THE LIFE OF BRIAN
- TRIBUTE BOOK -
This special book contains tributes from the famous as well as the fans. It follows Cloughie's playing and managerial career by featuring quotes from the Great Man himself as well as journalists and players. It is a fine collection of memories and tributes.
The foreword is by Dave Mackay, whose signing for Derby from Spurs was a Cloughie masterstroke. Says Mackay: "He always called me David. I liked that. It was Brian Clough's way of immediately awarding dignity to his players."
The book documents the Great Man's outstanding record at Middlesbrough and Sunderland, goal by goal. Also featured is his England debut against Wales in Cardiff in October 1959. According to a newspaper cutting, Cloughie's father Joe made the nine-hour coach trip with 40 members of the Wilton ICI Polythene Maintenance Section, where he worked. It's gems like that which make this book a great read.
Chapter eleven features tributes from friends, players and colleagues. They include Geoff Boycott, Frank Clark and the former Boro striker Bernie Slaven. One contribution is by Ken Simpkins, the Hartlepool keeper when Cloughie was in charge.
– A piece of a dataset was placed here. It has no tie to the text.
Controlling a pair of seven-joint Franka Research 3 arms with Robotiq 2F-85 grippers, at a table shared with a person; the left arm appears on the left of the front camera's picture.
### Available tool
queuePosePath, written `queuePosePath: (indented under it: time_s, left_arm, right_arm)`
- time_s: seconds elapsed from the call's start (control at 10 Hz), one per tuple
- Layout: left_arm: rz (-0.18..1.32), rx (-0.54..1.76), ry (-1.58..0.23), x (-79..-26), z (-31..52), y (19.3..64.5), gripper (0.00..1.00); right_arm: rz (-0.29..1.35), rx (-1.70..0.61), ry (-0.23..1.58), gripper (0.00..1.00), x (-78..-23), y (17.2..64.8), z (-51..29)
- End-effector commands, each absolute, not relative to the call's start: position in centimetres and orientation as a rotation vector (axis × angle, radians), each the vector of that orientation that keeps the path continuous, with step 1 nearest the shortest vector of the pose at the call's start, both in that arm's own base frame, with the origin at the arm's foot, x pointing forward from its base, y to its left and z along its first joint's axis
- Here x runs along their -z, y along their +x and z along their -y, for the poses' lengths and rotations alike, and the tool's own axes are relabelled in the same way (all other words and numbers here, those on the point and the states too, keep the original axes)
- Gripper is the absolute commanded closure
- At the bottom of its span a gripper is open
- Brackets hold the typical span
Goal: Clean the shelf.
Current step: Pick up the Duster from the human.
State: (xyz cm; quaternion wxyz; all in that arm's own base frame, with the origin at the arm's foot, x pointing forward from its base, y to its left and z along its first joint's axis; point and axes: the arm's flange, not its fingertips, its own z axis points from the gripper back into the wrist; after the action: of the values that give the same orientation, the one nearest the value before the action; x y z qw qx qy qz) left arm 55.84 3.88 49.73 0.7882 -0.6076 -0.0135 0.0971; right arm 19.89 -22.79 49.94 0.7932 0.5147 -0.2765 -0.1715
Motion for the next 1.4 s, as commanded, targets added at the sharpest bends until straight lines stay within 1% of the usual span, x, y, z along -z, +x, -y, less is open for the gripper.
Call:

Says Ken: "He wanted everyone smart and well presented and he had a couple of goes at me because of my weight. I worked really hard to improve and Brian put me in a specially designed plastic suit to help sweat off the pounds. I remember once he fined Cliff Wright, a friend of his from his Middlesbrough days, for calling him 'Brian'. He said it was now 'boss' or 'Mr Clough'. Anyway, Peter Taylor made sure Cliff was reimbursed."
The final chapter is a collection of memories and tributes from fans, including the editor of this website, who offered his services free of charge to help contribute to the book. Some of the tributes are from this website.
'The Life of Brian' costs £9.99, with 50p from each sale going to the Brian Clough Memorial Fund. It is the perfect book to pick-up and put-down at leisure when you fancy reminding yourself of what a special player and manager Brian Clough really was.